Le Maroc Vise l’Autonomie Sanitaire : Une Convention Historique pour les Dispositifs Médicaux
Ce pacte stratégique, officialisé lors de la deuxième édition du Medical Device Day, réunit des acteurs clés : les ministères de la Santé et de l’Industrie, l’Agence marocaine du médicament et des produits de santé (AMMP), la Confédération générale des entreprises du Maroc (CGEM) et la Fédération marocaine des industries de la santé (FMIS). Ensemble, ils s’engagent dans une approche intégrée, mobilisant les leviers publics et privés pour inscrire le secteur des dispositifs médicaux dans une trajectoire nationale de résilience et d’innovation. Il ne s’agit plus d’une simple ambition, mais d’une stratégie assumée pour garantir la sécurité d’approvisionnement du pays.
Un Virage Stratégique pour l’Écosystème Industriel
Le constat est sans appel : entre 85% et 90% des besoins nationaux en dispositifs médicaux sont actuellement satisfaits par l’importation. Une vulnérabilité que le Maroc entend transformer en force. Malgré cette dépendance, le secteur local affiche déjà une vitalité prometteuse, générant plus de 1 300 emplois, attirant 376 millions de dirhams d’investissements et réalisant près de 903 millions de dirhams de chiffre d’affaires, avec une valeur ajoutée significative de 46%. La nouvelle convention vise précisément à catalyser ce potentiel, en faisant de cette base industrielle un puissant moteur de substitution aux importations.
Défis et Ambitions : Réduire la Dépendance, Bâtir une Filière Robuste
La convention-cadre déploie un dispositif tripartite pour atteindre ses objectifs. Premièrement, un accompagnement renforcé sera offert aux entreprises désireuses d’investir dans la fabrication de dispositifs médicaux, en s’appuyant sur les mécanismes existants de soutien à l’investissement et à l’exportation.
Investissement, Compétences et Partenariats au Cœur du Dispositif
Le deuxième pilier est la montée en compétences.
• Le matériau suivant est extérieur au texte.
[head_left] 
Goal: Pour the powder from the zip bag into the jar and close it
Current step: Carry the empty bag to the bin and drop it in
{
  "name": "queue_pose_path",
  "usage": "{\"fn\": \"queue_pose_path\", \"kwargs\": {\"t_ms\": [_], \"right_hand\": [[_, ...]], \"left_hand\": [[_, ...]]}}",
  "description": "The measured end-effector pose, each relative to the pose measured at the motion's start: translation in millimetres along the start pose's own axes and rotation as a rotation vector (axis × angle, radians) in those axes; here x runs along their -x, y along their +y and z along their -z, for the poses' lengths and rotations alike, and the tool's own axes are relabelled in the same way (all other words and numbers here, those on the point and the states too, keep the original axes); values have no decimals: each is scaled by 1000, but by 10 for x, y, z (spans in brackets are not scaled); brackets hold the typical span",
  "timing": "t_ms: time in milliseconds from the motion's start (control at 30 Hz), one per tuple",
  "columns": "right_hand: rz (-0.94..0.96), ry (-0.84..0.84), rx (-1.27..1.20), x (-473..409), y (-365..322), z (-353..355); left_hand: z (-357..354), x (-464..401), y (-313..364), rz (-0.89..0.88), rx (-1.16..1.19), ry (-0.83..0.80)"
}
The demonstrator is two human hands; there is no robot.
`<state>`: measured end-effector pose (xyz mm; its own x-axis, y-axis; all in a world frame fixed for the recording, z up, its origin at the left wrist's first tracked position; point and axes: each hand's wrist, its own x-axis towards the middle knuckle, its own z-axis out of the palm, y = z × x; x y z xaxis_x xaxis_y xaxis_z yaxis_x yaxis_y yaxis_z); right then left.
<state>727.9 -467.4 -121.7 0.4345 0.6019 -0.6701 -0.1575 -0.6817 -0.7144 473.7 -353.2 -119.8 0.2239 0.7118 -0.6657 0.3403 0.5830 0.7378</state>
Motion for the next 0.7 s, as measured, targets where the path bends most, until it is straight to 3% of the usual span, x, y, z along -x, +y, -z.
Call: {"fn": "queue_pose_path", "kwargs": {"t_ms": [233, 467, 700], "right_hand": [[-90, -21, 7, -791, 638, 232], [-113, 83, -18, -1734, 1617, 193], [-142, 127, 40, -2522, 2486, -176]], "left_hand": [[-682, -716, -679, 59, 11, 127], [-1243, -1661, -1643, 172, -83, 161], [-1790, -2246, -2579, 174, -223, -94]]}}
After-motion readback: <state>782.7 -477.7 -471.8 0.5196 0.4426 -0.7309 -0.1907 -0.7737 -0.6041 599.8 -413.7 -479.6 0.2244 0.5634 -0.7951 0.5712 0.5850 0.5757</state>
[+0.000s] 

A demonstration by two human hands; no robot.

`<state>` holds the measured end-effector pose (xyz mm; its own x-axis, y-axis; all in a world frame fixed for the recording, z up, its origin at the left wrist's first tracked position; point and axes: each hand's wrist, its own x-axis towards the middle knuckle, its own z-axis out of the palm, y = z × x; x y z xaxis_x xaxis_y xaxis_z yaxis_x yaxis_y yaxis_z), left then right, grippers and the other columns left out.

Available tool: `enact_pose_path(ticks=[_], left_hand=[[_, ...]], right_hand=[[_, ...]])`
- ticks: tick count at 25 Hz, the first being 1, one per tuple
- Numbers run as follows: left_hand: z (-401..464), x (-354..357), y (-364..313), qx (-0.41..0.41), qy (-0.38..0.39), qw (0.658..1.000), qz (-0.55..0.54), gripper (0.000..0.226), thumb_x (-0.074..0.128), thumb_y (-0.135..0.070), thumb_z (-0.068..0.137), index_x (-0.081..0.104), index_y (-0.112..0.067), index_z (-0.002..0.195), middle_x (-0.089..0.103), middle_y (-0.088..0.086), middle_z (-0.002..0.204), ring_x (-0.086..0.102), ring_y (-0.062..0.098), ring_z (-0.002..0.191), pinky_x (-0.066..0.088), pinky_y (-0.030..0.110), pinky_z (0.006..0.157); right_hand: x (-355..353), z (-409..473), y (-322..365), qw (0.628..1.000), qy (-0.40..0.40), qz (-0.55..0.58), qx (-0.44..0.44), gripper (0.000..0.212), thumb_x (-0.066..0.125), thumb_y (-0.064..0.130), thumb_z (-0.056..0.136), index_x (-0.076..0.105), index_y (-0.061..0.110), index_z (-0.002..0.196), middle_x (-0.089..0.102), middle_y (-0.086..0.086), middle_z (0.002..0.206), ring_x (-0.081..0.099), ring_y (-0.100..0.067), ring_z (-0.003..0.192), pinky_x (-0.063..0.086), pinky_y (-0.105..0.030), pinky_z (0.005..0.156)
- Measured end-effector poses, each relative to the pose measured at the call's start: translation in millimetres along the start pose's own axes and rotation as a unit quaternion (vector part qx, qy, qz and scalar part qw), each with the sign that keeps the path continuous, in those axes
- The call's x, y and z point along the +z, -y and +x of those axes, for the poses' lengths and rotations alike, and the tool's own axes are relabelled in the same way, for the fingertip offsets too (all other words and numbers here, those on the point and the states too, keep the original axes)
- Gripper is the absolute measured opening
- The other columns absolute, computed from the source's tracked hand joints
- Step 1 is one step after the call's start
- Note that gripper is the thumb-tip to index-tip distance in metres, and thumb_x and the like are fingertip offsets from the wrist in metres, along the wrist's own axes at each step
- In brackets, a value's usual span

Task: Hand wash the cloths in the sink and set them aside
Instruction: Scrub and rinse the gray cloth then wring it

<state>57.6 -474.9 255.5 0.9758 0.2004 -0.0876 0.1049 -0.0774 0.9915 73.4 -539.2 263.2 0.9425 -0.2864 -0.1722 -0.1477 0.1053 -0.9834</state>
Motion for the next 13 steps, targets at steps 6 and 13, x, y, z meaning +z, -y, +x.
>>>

La formation des ressources humaines sera recalibrée pour répondre aux exigences spécifiques de la filière, favorisant ainsi l’innovation, la conformité réglementaire et l’excellence qualitative. Enfin, la promotion de partenariats industriels, tant au niveau national qu’international, est cruciale. Ces collaborations faciliteront le transfert de savoir-faire technologique et l’intégration progressive du Maroc dans les chaînes de valeur mondiales, tout en consolidant un tissu industriel local robuste et pérenne.
Vers un « Made in Morocco » Sanitaire d’Excellence
Au-delà des considérations purement industrielles, cette convention s’inscrit dans une vision de politique publique plus vaste. Elle vise à assurer un accès équitable, sécurisé et durable aux dispositifs médicaux pour l’ensemble du système de santé national. La qualité, la sécurité et la performance des produits ne sont plus de simples options, mais des impératifs structurels, intrinsèquement liés à l’ambition industrielle. À l’horizon 2030, le Maroc aspire à ériger le dispositif médical en un segment stratégique du « Made in Morocco », capable non seulement de satisfaire ses propres besoins, mais aussi de rayonner à l’international, créant ainsi une souveraineté industrielle tangible et une prospérité partagée.